# Requirement
In the data below, locate each line with the word "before" and list it.

# Input for this task
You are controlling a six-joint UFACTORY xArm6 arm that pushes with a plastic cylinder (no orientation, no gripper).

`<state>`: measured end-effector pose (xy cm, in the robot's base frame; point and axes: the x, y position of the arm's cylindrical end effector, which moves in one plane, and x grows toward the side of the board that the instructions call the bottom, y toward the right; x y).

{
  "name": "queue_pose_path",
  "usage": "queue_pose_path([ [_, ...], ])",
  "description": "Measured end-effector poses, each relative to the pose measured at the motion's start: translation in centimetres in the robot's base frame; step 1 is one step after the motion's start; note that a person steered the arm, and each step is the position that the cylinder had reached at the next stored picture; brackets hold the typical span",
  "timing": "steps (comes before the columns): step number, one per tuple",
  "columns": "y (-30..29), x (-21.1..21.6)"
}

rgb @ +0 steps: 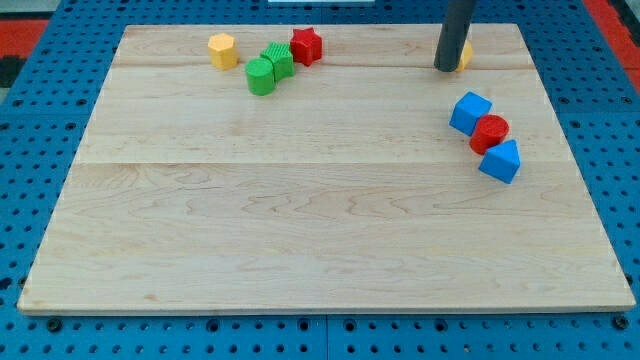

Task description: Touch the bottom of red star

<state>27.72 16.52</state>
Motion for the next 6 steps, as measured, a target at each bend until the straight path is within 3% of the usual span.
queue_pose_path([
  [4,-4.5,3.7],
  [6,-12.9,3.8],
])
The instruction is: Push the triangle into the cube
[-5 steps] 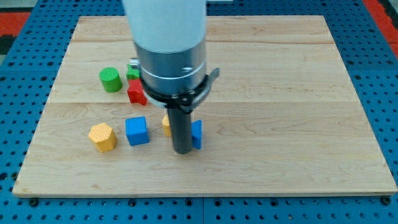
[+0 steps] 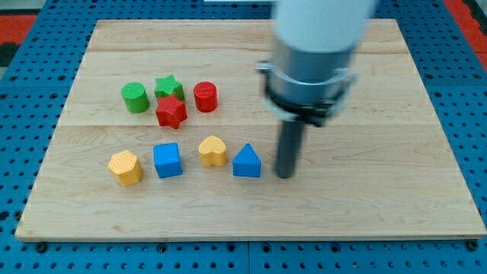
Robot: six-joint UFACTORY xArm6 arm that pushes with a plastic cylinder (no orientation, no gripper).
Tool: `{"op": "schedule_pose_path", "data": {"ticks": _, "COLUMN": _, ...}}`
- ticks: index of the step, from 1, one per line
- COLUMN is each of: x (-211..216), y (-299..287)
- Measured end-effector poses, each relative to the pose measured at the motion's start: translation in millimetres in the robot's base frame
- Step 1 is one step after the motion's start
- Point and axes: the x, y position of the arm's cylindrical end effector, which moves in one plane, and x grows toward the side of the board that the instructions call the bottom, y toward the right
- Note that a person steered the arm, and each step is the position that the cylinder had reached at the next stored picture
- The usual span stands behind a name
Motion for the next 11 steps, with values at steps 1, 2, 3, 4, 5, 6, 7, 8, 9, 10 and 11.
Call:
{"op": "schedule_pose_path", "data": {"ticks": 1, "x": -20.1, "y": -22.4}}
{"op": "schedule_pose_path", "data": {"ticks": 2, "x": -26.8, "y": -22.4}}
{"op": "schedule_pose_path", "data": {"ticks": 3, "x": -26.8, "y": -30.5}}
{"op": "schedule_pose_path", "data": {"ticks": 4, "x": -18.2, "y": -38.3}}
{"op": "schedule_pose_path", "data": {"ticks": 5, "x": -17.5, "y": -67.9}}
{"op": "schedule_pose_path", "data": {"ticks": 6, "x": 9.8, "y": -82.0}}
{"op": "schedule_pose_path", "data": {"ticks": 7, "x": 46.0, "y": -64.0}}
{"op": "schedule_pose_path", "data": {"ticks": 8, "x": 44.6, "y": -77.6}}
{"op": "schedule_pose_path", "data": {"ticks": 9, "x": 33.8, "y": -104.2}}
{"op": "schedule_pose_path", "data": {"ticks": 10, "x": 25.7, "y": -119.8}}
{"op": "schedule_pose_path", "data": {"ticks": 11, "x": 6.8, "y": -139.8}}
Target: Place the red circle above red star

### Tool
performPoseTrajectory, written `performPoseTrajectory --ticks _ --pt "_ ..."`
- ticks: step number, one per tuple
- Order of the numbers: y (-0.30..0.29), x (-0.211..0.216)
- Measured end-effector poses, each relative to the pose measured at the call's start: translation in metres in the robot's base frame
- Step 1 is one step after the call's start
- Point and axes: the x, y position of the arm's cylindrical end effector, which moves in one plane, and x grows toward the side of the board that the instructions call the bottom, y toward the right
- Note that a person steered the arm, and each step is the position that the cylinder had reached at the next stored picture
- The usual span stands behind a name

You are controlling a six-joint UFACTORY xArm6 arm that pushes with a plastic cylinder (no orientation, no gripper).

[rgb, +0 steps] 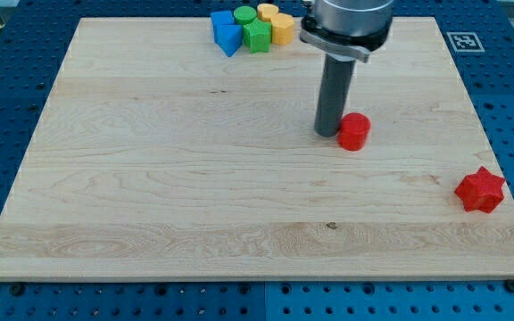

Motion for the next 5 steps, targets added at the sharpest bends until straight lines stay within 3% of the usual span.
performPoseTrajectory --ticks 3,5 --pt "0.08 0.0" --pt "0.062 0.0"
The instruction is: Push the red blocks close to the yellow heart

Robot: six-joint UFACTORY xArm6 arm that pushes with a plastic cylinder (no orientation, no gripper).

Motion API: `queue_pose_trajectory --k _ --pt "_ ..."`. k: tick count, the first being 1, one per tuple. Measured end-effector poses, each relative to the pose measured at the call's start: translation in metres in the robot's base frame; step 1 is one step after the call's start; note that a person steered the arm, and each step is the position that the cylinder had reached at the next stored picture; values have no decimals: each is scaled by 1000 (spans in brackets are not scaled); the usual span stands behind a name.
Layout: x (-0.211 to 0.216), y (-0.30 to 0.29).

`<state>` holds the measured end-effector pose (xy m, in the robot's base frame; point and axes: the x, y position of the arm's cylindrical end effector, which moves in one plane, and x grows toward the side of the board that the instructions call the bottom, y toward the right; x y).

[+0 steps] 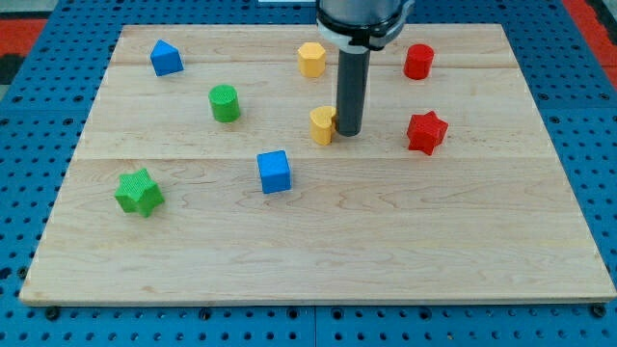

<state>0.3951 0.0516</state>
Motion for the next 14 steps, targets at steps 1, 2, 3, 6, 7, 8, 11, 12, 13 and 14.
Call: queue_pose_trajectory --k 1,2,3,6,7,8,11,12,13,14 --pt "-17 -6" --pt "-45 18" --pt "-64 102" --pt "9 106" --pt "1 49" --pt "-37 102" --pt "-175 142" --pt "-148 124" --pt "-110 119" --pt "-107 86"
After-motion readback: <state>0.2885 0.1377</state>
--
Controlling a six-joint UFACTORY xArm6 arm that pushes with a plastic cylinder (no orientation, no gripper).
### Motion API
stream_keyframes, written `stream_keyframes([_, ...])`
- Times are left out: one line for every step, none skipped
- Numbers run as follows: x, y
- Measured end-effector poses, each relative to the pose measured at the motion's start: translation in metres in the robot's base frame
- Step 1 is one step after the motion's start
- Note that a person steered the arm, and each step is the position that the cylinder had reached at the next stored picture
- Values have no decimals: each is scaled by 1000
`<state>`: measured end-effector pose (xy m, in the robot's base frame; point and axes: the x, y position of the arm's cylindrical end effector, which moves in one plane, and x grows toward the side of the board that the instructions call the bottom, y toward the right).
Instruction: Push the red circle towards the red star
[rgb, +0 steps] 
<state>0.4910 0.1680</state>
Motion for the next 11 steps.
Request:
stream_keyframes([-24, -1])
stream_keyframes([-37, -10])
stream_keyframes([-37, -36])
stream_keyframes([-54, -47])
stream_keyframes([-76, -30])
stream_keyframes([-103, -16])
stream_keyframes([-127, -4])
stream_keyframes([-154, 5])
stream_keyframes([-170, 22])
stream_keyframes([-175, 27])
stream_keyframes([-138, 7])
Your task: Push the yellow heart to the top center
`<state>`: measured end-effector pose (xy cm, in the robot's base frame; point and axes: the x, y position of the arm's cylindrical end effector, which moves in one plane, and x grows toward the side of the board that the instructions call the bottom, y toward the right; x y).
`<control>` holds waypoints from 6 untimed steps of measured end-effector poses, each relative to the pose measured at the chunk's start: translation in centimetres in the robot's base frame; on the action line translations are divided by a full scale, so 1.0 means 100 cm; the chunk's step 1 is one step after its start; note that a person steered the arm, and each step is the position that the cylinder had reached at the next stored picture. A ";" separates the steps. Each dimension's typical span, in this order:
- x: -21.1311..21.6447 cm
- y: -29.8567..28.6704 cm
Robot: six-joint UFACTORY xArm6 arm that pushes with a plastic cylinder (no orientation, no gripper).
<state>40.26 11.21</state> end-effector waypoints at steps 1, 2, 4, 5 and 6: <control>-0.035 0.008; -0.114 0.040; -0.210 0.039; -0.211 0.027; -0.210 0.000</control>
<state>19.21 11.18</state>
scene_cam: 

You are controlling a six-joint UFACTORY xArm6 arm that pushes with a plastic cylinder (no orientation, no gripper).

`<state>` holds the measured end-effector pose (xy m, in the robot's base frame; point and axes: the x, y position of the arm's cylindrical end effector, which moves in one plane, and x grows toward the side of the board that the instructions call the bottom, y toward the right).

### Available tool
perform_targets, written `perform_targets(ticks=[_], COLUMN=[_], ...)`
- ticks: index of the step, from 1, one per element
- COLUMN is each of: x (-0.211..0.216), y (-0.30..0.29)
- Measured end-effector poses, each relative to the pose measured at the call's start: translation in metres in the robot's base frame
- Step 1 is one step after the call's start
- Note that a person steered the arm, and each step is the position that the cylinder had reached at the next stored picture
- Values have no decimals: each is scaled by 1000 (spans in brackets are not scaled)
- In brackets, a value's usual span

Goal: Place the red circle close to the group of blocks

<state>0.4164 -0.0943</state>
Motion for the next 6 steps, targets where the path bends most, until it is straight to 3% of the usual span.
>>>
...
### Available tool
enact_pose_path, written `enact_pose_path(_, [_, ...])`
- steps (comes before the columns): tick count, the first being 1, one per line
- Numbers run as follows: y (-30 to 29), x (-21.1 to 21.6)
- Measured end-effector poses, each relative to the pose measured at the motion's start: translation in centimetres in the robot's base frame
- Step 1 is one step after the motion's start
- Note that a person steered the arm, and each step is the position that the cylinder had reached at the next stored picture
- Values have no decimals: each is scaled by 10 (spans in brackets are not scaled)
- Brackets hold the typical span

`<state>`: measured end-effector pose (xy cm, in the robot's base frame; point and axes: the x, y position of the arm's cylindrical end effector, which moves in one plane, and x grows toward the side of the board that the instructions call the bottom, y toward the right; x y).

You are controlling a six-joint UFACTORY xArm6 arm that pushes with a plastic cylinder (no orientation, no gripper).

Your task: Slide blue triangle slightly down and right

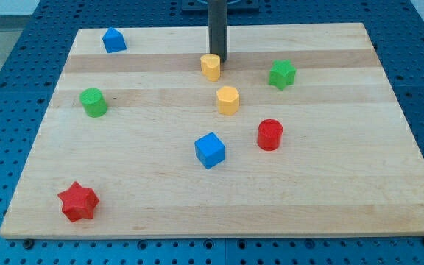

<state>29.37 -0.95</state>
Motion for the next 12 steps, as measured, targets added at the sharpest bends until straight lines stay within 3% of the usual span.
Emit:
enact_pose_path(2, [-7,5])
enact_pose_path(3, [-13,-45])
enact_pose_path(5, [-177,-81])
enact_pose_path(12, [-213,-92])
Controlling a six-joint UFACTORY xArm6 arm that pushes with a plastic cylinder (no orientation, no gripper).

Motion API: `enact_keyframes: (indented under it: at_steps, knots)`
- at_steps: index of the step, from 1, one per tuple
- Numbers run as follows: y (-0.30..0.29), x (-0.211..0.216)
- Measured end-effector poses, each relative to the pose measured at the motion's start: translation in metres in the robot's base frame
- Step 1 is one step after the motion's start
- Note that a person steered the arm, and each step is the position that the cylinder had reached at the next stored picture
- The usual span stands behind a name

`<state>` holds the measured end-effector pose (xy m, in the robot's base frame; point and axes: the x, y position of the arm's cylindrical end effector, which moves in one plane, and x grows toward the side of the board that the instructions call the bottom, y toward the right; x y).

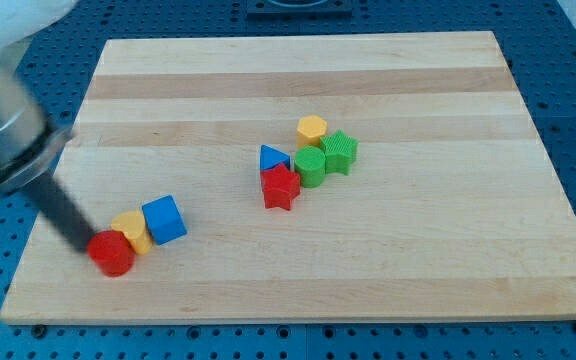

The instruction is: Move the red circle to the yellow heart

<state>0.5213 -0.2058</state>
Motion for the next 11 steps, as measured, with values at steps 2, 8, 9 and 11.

# Exercise answer
  "timing": "steps (comes before the columns): step number, one per tuple",
- steps (comes before the columns): tick count, the first being 1, one per line

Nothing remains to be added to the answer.